The Cypress Creek Marching Band is a seven-time Florida Marching Band Coalition Class 4A Champion (in 1998, 1999, 2000, 2001, 2002, 2007, and 2010) and was named Grand Champion an unprecedented five times (1998–2002) before FMBC eliminated the Grand Champion title (now only class champions are named) The marching band was a Bands of America Grand Nationals Semi-Finalist two times, in 2000 and 2002, finishing in the top 20. Recently the Cypress Creek Marching Band was a Bands of America Orlando regional finalist placing 7th in 2018 and 9th in 2021.

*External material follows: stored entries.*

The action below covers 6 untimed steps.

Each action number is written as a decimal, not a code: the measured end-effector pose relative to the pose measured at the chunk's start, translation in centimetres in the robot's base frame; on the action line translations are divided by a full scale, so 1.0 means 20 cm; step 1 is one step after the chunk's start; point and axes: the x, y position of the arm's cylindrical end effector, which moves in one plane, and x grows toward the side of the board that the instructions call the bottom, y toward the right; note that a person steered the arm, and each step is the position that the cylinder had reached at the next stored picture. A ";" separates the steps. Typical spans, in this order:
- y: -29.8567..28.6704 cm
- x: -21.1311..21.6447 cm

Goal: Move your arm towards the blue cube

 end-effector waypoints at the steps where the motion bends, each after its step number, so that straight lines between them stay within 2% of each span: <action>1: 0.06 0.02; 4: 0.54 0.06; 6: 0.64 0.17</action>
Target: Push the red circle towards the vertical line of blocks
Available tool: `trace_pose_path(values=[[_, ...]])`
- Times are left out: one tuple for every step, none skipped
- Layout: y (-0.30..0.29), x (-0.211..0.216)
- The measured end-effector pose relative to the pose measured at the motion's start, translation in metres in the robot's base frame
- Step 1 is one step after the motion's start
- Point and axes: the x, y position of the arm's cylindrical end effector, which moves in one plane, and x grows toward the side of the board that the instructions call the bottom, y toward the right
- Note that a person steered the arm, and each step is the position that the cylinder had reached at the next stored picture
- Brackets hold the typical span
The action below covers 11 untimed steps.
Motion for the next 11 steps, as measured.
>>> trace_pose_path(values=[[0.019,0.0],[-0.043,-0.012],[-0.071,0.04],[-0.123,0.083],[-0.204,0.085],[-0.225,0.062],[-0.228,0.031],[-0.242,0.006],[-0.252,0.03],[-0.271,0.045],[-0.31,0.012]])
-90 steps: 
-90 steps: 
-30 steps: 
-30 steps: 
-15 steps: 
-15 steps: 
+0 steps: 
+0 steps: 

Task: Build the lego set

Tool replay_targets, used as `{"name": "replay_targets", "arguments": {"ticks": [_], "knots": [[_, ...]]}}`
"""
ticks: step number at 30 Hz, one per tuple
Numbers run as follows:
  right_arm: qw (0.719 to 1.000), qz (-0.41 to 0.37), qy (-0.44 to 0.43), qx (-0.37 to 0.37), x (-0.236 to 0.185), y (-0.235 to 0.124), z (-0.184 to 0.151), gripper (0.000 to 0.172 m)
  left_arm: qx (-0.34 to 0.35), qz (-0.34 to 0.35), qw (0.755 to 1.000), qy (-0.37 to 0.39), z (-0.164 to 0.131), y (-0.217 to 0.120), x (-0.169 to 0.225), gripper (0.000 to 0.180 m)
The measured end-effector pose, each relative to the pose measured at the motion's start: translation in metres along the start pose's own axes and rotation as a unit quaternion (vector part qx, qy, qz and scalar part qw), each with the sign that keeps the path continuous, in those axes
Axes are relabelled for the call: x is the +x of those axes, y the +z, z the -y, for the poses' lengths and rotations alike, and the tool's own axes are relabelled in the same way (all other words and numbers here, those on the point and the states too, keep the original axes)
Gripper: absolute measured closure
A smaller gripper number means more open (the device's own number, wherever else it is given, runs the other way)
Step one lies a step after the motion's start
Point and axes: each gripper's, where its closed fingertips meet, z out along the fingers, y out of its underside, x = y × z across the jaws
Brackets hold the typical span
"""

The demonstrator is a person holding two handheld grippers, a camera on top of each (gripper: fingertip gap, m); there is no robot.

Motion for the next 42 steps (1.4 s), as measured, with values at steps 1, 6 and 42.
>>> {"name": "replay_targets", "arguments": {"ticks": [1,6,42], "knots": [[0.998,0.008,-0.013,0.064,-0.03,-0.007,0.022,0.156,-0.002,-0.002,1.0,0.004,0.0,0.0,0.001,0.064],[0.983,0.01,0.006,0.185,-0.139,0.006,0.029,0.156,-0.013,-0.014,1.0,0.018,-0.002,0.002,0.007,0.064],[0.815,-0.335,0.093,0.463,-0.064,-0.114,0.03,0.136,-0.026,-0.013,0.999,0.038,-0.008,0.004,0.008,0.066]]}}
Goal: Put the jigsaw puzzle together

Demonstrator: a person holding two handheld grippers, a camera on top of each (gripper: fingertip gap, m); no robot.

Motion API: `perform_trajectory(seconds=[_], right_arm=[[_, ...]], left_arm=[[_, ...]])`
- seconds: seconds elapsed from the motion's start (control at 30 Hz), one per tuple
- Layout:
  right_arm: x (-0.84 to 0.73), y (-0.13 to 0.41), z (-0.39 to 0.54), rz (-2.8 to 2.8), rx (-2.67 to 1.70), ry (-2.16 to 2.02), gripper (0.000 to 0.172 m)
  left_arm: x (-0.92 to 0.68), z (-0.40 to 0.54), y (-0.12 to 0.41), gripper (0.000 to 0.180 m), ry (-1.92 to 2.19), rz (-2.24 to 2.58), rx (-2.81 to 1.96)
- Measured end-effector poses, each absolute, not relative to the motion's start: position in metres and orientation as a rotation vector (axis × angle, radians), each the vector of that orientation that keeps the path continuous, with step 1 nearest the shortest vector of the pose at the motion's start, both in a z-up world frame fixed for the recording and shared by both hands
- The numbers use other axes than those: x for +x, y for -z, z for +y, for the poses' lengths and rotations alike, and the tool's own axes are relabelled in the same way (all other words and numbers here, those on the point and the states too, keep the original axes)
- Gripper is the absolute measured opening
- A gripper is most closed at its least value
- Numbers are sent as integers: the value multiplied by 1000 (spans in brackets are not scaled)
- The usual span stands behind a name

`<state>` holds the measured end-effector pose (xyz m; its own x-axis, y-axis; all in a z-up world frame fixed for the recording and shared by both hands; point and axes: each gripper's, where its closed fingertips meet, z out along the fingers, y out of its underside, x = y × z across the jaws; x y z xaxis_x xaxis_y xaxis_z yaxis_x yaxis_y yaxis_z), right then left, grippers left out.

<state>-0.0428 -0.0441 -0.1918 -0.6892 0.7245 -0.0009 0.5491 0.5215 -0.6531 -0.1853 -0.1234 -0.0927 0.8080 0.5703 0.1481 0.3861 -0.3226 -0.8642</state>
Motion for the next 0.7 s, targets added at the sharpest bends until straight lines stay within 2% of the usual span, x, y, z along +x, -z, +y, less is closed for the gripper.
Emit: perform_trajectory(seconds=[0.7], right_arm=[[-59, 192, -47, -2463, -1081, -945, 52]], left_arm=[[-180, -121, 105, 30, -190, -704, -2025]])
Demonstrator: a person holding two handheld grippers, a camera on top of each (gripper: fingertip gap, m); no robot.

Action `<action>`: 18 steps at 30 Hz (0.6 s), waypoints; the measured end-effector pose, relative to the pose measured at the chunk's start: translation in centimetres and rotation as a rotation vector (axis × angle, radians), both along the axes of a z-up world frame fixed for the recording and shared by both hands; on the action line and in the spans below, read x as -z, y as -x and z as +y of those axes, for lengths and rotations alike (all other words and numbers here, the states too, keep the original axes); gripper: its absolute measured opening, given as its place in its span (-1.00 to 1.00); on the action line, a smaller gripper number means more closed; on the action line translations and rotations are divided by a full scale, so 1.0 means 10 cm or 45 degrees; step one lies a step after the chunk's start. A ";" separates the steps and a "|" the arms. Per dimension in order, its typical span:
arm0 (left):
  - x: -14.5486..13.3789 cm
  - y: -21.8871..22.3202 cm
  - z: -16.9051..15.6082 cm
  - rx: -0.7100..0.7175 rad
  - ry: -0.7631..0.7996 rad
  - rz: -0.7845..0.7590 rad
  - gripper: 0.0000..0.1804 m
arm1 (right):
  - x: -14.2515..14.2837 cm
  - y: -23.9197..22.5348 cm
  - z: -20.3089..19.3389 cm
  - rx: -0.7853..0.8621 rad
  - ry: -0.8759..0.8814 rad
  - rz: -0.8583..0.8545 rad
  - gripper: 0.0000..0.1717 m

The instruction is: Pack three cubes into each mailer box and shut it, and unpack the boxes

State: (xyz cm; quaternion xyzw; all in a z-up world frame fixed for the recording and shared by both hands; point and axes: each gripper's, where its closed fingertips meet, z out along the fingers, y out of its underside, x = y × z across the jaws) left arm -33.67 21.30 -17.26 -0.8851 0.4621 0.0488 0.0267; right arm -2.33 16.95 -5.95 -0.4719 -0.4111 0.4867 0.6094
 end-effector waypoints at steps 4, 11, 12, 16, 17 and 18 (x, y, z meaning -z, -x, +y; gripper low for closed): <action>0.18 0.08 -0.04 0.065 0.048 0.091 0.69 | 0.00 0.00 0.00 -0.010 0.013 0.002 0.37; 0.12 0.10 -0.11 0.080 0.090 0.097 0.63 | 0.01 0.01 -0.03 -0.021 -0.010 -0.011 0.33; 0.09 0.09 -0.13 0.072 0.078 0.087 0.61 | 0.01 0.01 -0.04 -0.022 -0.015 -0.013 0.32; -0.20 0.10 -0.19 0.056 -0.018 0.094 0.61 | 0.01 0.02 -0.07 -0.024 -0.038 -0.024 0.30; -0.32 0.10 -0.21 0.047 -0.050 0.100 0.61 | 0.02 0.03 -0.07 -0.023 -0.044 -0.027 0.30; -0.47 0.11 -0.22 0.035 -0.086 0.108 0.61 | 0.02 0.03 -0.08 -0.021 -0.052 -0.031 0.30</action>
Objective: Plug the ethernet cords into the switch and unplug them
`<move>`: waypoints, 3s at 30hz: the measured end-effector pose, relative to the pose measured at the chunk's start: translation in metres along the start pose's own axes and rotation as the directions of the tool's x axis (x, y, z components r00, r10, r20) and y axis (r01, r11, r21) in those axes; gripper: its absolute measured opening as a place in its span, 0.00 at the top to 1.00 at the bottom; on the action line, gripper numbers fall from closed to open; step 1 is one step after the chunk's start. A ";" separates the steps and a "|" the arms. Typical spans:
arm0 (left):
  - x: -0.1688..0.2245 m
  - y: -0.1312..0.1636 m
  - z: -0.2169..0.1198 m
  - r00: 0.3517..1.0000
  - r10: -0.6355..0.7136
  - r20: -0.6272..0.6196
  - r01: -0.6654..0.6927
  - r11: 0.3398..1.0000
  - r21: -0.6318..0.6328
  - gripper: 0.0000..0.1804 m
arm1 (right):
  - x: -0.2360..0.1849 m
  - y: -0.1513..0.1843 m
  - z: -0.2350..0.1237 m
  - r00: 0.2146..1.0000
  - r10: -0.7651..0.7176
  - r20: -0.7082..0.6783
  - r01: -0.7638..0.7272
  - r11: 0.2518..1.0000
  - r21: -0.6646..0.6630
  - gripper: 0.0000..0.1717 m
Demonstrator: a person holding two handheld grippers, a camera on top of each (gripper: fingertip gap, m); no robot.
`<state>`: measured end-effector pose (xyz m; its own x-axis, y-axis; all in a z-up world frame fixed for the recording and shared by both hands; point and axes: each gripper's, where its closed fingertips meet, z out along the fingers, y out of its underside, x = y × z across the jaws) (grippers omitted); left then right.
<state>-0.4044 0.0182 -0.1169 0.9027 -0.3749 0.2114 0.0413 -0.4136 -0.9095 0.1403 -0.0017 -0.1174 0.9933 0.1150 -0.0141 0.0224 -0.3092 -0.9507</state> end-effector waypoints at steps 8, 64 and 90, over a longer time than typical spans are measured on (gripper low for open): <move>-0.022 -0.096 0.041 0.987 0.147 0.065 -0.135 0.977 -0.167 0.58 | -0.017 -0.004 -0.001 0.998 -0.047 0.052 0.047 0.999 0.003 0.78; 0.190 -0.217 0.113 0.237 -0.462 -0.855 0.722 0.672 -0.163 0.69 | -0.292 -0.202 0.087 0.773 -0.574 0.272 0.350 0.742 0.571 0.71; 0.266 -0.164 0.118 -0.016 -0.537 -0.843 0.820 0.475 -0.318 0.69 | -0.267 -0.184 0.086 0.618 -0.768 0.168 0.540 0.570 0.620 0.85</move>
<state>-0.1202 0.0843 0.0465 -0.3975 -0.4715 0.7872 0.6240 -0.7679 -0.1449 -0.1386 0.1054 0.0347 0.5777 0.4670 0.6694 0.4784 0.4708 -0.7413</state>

The Cypress Creek Wind Ensemble has been guest-conducted by composers including Karel Husa (in 1996) and David Holsinger (in 2002). The group has performed at venues and festivals including Bands of America Marching and Concert Festivals in 1997 and 2000, and Carnegie Hall in April 2009. In 2011, the Wind Ensemble also performed for the second time at the Music for All National Concert Band Festival in Indianapolis, Indiana.

The Cypress Creek High School Winter Guard has competed in the Dayton, Ohio WGI World Championships since 1999. They have been finalists in the WGI competitions seven times since the school's opening. Recently the Cypress Creek Winter Guard finished 2nd at the FFCC Championships in class AA in 2022.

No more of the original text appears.